Hello everyone,
I’m trying to prepare tensor data for a custom accelerator.
To make sure the data layout is right for the accelerator I’ve looked into using the topi.reshape
and topi.transpose
operators.
However it looks to me that the reshape operation that is coming out of TVM is quite inefficient, as it basically makes nested for-loops to do a very inefficient element-per-element copy operation, as also pointed out in this linked thread.
For example if I have this code:
A = te.placeholder((16,))
B = topi.reshape(A,(4,4))
s = te.create_schedule(B.op)
The tensor data in A doesn’t really change, the only thing that I need to change are the handles to the tensor data:
>>> A.shape
[16]
>>> B.shape
[4, 4]
The fact that the data doesn’t change is also reflected in this schedule that is created:
primfn(placeholder_1: handle) -> ()
attr = {"global_symbol": "main", "tir.noalias": True}
buffers = {placeholder: Buffer(placeholder_2: Pointer(float32), float32, [16], [])}
buffer_map = {placeholder_1: placeholder} {
attr [T_reshape: Pointer(float32)] "storage_scope" = "global";
allocate(T_reshape, float32, [16]);
for (ax0: int32, 0, 4) {
for (ax1: int32, 0, 4) {
T_reshape[((ax0*4) + ax1)] = (float32*)placeholder_2[((ax0*4) + ax1)]
}
}
}
T_reshape[((ax0*4) + ax1)] = (float32*)placeholder_2[((ax0*4) + ax1)]

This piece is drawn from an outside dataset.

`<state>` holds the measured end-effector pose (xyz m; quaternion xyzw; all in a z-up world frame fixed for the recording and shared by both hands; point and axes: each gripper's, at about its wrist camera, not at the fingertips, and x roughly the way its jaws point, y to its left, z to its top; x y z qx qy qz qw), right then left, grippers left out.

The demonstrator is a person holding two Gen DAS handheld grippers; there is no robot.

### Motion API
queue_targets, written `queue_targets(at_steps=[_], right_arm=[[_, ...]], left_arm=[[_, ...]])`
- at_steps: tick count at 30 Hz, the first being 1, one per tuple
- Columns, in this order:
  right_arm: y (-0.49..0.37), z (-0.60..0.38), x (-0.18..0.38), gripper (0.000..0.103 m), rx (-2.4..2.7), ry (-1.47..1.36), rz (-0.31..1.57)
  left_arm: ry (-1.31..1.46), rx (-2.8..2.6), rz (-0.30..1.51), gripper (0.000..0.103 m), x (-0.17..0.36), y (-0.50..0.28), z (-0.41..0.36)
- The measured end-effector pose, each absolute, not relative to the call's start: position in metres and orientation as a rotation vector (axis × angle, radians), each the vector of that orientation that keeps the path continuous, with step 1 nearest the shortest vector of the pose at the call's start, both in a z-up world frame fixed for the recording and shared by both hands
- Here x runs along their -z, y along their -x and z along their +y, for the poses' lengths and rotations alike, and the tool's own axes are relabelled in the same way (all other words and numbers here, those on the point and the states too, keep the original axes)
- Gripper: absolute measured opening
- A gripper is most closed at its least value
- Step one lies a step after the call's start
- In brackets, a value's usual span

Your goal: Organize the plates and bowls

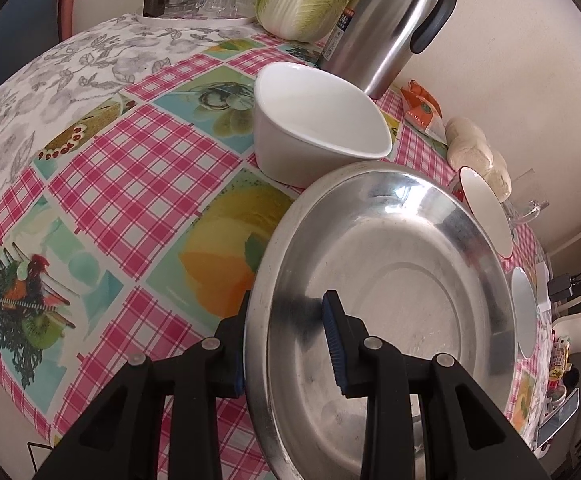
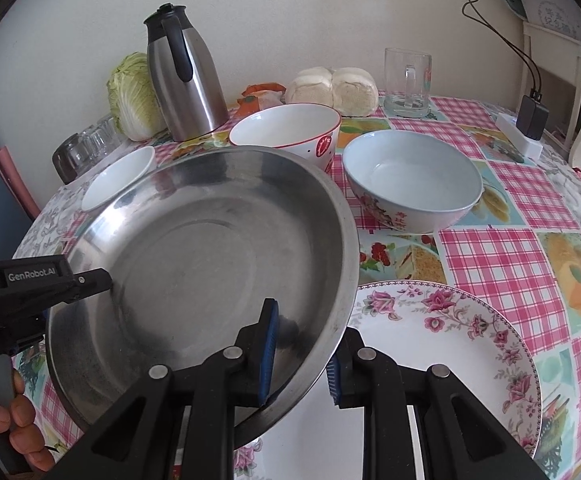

just copies the value from placeholder_2
to T_reshape
right?
Is there a reason why this copy is necessary? I don’t see why it is, and I really would rather have it to only change the handles of the Tensors A
and B
instead of it having to actually perform the element-wise copy.
I had hoped TVM would optimize for this case (removing the copy), but it seems that it actually performs this copy in the compiled C code (i’m using a “C
” target). It also makes a similar nonsense for-loops for a Conv2D operator with a specified padding of 0. (Or am I seeing this the wrong way and are there useful cases for such a copy?)
Is there any way to tell TVM to not do this copying of tensors?
I’m also linking these threads as they seem relevant, but don’t seem to offer a clear answer:
Thank you very much for your recommendations/comments!